- Opening Delimiter -

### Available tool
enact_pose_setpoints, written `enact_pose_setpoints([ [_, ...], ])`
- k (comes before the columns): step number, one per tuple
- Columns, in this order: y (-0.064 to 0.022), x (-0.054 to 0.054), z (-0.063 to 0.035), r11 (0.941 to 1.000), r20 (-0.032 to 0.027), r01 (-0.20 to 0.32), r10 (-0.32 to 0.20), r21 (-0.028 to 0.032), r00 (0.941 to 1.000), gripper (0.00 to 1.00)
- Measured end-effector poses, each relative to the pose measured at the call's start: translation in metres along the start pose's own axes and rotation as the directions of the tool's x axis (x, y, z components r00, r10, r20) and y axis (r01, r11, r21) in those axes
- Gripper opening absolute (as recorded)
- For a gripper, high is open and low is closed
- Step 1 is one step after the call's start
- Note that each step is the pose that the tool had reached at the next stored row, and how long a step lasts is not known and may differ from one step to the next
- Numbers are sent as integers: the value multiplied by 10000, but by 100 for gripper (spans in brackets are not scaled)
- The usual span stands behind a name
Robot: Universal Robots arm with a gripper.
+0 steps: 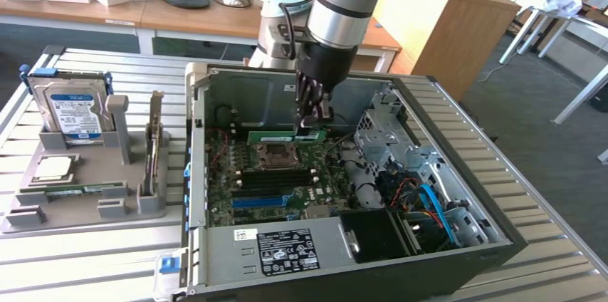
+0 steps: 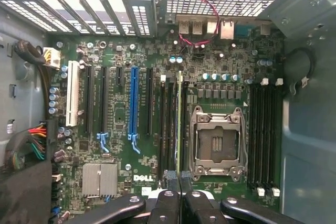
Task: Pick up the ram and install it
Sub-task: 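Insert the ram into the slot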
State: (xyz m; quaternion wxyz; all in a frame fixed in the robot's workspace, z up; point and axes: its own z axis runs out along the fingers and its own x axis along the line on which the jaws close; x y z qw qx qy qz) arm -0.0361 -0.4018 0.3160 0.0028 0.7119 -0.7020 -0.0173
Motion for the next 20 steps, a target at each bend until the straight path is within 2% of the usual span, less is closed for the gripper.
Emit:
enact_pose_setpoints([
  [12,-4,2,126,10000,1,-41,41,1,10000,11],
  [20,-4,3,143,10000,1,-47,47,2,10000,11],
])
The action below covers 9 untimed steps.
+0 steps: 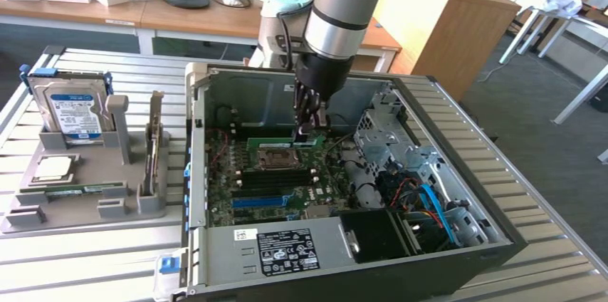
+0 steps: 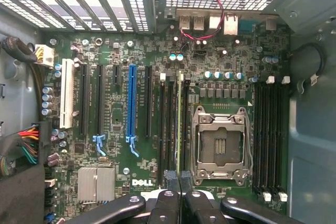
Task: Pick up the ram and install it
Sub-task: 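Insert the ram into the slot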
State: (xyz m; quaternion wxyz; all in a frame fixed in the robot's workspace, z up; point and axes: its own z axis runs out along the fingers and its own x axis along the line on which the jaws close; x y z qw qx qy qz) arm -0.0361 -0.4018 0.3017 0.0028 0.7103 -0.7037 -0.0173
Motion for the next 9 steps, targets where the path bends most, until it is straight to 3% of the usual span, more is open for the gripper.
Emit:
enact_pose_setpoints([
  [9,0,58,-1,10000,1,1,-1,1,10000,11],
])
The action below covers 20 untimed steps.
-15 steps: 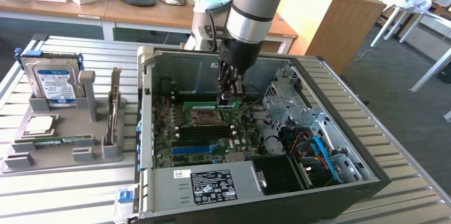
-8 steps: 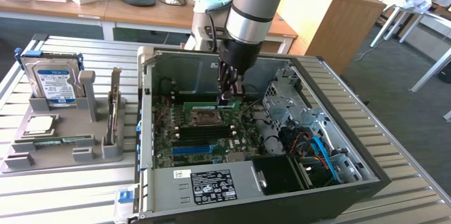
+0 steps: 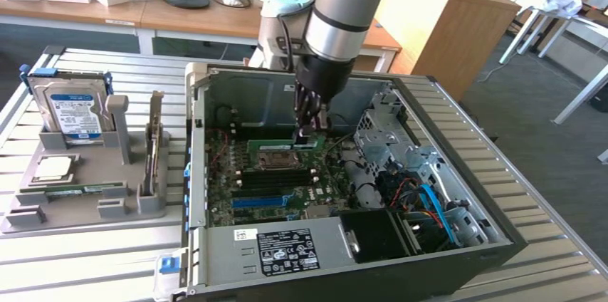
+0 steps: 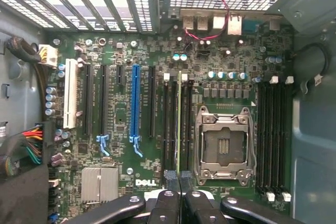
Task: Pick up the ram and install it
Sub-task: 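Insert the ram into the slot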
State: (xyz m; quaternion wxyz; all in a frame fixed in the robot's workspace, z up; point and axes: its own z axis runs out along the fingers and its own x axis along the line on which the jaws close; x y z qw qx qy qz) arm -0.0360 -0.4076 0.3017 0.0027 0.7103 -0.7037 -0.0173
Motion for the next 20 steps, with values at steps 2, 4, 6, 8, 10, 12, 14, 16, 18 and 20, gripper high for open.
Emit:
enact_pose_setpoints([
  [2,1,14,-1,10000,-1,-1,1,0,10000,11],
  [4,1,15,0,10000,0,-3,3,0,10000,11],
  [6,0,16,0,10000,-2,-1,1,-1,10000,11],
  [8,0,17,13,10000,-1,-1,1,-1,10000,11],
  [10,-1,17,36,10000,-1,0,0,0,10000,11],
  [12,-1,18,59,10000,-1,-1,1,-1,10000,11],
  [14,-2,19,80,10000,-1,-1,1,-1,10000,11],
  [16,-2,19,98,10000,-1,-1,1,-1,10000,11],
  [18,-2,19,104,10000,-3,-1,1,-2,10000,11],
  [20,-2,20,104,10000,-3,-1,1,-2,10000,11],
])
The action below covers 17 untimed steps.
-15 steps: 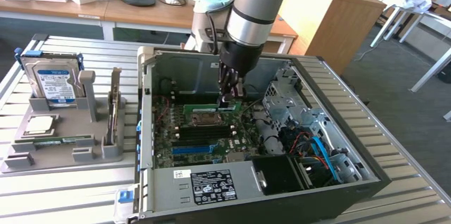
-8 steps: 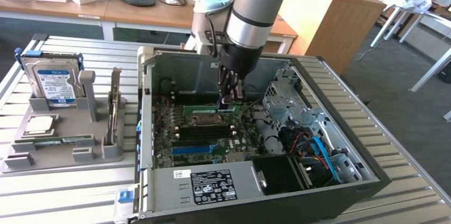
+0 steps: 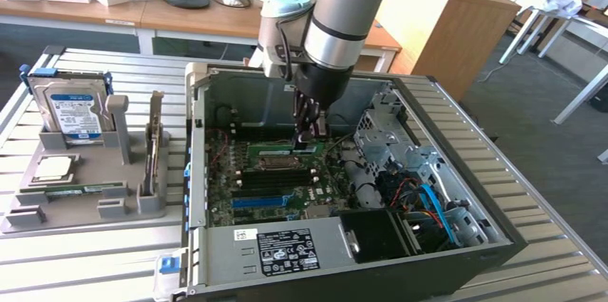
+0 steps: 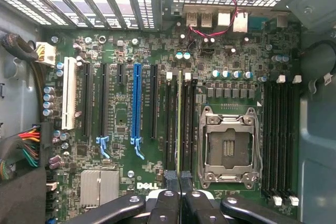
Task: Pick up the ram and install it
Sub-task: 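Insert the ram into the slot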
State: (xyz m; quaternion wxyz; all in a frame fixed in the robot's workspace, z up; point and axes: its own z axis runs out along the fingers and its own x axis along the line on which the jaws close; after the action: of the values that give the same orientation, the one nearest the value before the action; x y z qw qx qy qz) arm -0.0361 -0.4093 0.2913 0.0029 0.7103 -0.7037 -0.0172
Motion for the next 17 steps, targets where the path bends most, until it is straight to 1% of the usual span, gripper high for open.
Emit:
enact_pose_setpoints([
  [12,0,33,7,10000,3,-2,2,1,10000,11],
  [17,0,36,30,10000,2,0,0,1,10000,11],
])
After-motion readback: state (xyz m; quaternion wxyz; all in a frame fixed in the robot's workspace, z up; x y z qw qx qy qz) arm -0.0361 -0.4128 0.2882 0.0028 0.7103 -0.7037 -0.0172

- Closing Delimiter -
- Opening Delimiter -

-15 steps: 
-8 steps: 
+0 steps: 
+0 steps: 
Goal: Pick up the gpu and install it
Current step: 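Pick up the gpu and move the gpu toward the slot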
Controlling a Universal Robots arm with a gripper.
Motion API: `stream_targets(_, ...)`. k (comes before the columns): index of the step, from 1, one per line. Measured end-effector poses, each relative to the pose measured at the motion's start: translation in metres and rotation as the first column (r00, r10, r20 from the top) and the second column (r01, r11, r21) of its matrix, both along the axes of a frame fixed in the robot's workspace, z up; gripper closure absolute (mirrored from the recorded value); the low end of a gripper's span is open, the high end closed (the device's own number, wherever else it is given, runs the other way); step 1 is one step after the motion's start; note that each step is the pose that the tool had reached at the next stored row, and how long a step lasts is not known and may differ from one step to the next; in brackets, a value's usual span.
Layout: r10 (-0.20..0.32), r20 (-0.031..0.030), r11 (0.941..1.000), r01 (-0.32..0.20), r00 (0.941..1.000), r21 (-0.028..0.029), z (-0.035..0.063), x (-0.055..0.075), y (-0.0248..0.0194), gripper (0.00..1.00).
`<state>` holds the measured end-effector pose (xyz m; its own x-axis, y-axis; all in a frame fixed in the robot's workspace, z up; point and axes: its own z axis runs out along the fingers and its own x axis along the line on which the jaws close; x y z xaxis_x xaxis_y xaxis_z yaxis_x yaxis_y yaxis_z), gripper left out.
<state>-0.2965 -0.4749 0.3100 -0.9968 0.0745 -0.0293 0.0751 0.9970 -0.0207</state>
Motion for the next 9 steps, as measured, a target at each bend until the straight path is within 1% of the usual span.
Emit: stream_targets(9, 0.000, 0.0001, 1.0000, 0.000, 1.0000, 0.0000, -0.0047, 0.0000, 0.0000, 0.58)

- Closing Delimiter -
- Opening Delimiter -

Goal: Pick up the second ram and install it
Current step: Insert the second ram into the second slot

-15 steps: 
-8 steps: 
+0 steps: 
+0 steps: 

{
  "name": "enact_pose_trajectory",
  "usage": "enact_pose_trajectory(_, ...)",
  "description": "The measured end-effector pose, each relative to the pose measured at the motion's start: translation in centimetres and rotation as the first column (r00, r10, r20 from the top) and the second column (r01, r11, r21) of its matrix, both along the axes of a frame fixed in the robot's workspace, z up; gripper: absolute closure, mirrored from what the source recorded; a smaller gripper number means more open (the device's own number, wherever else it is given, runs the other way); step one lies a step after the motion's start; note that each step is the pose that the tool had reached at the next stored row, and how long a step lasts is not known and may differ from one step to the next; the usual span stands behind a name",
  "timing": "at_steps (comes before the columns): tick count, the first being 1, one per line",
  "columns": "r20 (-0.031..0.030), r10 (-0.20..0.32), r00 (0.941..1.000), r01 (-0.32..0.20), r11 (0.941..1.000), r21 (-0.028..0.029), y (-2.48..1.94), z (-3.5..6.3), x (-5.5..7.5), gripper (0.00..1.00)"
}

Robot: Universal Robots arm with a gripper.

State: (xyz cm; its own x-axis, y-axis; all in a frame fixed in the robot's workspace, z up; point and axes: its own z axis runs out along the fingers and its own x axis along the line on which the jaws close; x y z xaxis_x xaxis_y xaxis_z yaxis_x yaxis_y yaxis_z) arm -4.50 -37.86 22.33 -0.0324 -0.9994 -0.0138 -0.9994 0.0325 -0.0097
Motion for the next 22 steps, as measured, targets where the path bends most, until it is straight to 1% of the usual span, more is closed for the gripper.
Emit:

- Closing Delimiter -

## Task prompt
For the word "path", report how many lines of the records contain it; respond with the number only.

## Answer space
5